Buchbinderei Köster
Buchbinderei Köster
Jun
2009

Mehr als Bücher - Ein Buch ist mehr als nur ein Buch.

von Franziska Damm
Für Wolfgang Nieblich ist es eher Ausdrucksmedium und Kunstobjekt, das durch sein Schaffen in neue Zusammenhänge eingebunden wird und so den Betrachter zum Nachdenken anregt. Das Buch ist der Grundbaustein seiner Werke und Installationen und wird durch seine Kunst aus dem normalen Zusammenhang gerissen um so eine neue Art der Wahrnehmung zu schaffen.

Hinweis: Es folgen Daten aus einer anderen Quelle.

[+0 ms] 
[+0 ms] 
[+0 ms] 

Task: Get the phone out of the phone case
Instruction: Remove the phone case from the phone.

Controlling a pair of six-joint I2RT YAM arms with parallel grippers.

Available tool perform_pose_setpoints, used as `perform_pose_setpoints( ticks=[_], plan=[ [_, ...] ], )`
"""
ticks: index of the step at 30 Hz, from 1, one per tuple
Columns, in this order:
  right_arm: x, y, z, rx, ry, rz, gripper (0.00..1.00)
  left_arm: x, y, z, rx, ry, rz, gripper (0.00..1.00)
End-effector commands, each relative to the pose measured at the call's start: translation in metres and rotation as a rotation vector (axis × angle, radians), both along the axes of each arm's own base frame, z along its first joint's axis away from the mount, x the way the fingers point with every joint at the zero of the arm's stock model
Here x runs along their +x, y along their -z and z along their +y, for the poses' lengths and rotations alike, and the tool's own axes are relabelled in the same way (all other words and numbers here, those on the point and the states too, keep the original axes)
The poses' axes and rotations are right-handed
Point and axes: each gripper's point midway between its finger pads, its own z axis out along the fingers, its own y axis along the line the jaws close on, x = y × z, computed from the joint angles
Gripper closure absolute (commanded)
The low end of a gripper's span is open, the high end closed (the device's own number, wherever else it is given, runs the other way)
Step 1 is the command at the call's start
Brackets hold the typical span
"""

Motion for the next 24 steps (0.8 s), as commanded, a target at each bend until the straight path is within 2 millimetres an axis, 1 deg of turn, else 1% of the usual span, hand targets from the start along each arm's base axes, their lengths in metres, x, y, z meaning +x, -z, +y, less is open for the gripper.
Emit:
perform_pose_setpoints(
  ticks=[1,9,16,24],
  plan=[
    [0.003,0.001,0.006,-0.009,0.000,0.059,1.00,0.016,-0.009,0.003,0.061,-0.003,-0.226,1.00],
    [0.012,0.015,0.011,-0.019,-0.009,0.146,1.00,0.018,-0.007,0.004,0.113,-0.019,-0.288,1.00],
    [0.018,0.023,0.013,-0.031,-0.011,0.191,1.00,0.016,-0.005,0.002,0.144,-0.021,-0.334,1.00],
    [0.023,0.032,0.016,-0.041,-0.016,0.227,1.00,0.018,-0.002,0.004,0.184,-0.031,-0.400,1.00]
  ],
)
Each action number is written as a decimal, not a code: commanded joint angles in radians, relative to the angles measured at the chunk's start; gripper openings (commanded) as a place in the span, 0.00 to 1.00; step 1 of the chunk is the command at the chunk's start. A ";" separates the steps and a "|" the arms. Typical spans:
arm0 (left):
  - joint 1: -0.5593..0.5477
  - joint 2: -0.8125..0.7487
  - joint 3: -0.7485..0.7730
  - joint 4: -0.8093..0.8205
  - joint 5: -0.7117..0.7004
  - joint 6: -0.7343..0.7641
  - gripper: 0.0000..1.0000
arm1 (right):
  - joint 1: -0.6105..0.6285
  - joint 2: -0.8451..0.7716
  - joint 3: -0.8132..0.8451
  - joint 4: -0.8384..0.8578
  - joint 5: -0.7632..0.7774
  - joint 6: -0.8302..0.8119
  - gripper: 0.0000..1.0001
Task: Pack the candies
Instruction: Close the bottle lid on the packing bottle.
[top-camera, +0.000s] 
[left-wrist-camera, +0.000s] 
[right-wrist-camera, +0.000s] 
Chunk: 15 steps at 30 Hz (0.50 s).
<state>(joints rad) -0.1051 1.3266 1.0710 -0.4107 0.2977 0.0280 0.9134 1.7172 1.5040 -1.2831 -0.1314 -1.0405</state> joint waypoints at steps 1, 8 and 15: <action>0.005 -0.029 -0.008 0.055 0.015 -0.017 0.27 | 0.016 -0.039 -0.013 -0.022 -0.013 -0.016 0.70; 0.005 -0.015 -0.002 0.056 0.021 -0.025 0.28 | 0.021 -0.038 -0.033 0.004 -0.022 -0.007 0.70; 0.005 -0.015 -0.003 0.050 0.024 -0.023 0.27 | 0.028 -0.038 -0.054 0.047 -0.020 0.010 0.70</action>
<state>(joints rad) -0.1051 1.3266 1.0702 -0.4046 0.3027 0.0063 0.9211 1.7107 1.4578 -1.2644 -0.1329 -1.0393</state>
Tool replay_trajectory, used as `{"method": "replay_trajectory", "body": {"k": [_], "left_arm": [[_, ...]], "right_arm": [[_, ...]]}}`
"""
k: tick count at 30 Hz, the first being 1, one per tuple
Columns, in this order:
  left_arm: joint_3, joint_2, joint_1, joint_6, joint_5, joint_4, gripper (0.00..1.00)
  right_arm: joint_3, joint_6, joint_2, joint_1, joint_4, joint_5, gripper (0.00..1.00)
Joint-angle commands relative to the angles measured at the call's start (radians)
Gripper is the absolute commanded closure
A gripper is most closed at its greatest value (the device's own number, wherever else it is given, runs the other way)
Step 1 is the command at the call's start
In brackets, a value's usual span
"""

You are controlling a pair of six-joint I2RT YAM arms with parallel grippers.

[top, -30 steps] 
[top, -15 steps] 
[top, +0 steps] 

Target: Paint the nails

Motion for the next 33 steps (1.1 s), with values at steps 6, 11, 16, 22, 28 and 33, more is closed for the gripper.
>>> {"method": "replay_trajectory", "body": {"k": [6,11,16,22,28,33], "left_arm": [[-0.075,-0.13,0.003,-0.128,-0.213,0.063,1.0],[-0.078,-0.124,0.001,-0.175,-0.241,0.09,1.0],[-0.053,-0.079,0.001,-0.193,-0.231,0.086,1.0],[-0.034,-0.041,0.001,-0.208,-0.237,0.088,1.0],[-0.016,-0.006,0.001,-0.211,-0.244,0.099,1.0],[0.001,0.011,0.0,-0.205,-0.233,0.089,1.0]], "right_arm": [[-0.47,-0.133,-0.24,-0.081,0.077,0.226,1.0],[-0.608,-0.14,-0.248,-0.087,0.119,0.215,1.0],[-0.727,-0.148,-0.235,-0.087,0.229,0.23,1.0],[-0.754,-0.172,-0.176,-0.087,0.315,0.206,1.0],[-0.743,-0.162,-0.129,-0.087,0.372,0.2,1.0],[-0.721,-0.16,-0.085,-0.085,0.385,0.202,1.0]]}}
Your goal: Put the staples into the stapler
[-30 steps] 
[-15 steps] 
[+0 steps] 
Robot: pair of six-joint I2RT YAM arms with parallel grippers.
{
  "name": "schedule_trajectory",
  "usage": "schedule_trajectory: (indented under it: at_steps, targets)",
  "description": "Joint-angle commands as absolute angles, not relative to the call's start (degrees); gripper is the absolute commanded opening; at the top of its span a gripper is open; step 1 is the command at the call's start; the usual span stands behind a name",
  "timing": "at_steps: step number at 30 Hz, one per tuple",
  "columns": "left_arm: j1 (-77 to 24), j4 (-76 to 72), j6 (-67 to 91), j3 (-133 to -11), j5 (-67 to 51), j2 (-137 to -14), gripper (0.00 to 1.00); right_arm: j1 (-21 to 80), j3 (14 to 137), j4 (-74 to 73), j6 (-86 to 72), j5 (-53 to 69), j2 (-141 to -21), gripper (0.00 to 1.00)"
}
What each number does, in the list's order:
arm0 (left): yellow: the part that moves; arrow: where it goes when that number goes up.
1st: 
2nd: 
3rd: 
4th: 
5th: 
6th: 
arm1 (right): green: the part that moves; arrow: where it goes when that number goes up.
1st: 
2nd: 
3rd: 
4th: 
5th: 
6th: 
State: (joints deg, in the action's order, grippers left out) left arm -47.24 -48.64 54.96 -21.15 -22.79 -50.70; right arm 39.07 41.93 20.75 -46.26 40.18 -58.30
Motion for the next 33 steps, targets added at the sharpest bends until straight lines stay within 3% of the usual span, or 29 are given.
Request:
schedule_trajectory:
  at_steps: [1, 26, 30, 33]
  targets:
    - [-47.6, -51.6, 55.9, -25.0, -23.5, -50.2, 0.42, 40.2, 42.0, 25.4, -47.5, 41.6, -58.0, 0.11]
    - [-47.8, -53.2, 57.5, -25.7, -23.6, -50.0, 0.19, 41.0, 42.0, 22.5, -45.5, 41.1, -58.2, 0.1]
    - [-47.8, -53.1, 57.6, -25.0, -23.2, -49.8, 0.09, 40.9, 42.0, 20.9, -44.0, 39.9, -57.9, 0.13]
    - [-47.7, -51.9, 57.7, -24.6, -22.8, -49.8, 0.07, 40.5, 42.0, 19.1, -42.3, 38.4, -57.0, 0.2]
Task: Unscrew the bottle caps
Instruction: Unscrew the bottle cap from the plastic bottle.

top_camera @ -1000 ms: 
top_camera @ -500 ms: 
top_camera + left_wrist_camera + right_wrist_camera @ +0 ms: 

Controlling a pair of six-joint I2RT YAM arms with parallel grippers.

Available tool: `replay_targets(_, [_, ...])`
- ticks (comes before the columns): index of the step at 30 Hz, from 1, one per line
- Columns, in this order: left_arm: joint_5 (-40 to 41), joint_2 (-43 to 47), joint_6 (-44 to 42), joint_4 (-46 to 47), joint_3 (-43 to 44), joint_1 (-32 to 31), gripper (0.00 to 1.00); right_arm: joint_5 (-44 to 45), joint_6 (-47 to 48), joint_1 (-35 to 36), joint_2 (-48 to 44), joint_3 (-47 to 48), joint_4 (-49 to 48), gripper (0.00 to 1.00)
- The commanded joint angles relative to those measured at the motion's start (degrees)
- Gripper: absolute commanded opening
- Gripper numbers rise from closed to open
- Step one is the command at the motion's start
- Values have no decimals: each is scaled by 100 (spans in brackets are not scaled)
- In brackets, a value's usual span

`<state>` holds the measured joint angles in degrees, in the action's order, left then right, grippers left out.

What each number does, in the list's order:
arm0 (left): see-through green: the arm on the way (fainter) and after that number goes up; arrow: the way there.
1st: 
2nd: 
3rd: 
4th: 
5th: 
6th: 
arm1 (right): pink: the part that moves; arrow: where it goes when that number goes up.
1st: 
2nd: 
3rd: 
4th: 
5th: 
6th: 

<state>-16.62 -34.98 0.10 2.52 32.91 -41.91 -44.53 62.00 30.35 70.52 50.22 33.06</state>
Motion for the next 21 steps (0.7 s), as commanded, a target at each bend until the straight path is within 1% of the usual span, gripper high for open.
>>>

Nieblich will auf diese Weise dem alltäglichen Umgang mit Büchern etwas entgegensetzen das zum Hinsehen provoziert: Das gewohnte Medium Buch soll durch die Kunst wieder ungewöhnlich werden.
In seinen Werken und Installationen arbeitete Wolfgang Nieblich mit allem rund ums Buch: Er ‚spielt’ mit alten Einbände, Farben und Druckmaterialien oder schafft völlig neue Gegenstände nur aus Büchern. Er gibt Büchern neue Formen und formt mit ihnen Neues. Er verändert so in seinen Kunstwerken die eigentliche Funktion des Buches.
Aber auch Dinge, die im ersten Moment scheinbar gar nichts mit Büchern zu tun haben, bezieht er in seine Arbeiten mit ein. So verwendet Wolfgang Nieblich beispielsweise Einmachgläser, Fernseher und Metalle für seine Kunstwerke und bindet Bücher durch diese vielfältige, künstlerische Nutzung in völlig neue Zusammenhänge ein, die aber nur auf den ersten Blick nichts mit dem Thema Buch zu tun haben.
Eine seiner bekanntesten Installationen ist das „Buchweizenfeld“ von 1982. Dort lässt er das Getreide auf einem Nährboden aus Büchern anstatt Erde wachsen. Wolfgang Nieblich macht die Bücher hier zu etwas Fruchtbarem aus dem Leben entsteht. Der Weizen steht hier wohl für die Gedanken und Ideen, die durch jedes Buch hervor gebracht werden.
„Zutritt verboten“ heißt ein weiteres seiner Objekte, dass er 1992 in der Bibliothèque Aragon Choisy le Roi in Paris installierte. Hier wird die Treppe zu einem oberen Stockwerk durch Bücher auf den Stufen scheinbar versperrt. Allerdings sind diese Hindernisse so niedrig, dass man bequem darüber hin weg steigen kann. Das Buch kann so auf der einen Seite als Hindernis betrachtet werden und auf der anderen Seite als etwas, über das wir in unserem Alltag ständig stolpern, ihm aber kaum Beachtung schenken.
In seine Kunstwerken arbeitet Nieblich auch mit Farben: Er stellte aus farblich fast gleichen Bucheinbänden verschiedene „Farbfelder“ in gelb, orange, rot, grün und blau zusammen. Dort steht die jeweilige Farbe im Vordergrund. Der Buchtitel ist meist nicht erkennbar und wohl auch nicht wichtig. Vielmehr ordnet sich das einzelne Buch der Farbe der Gesamtkomposition unter und bekommt so eine neue Funktion.
Kurzbiographie:
Wolfgang Nieblich wurde 1948 in Reutlingen geboren. Er studierte nach der Schule zunächst Mathe, bevor er 1970 das Studium der Malerei und Grafik in West-Berlin begann. Seit 1973 wurden seine Werke in zahlreichen Ausstellungen im In- und Ausland gezeigt. Er ist außerdem noch als Bühnenbildner tätig.

Quellen:
Vom Umgang mit Büchern. Edition Wewerka, Berlin 1982.
Ohne ISBN. Deutsches Buch- und Schriftmuseum, Leipzig 1997.
Lesebilder & Buchobjekte. Bibliothek der Freien Universität Berlin, Berlin 1984.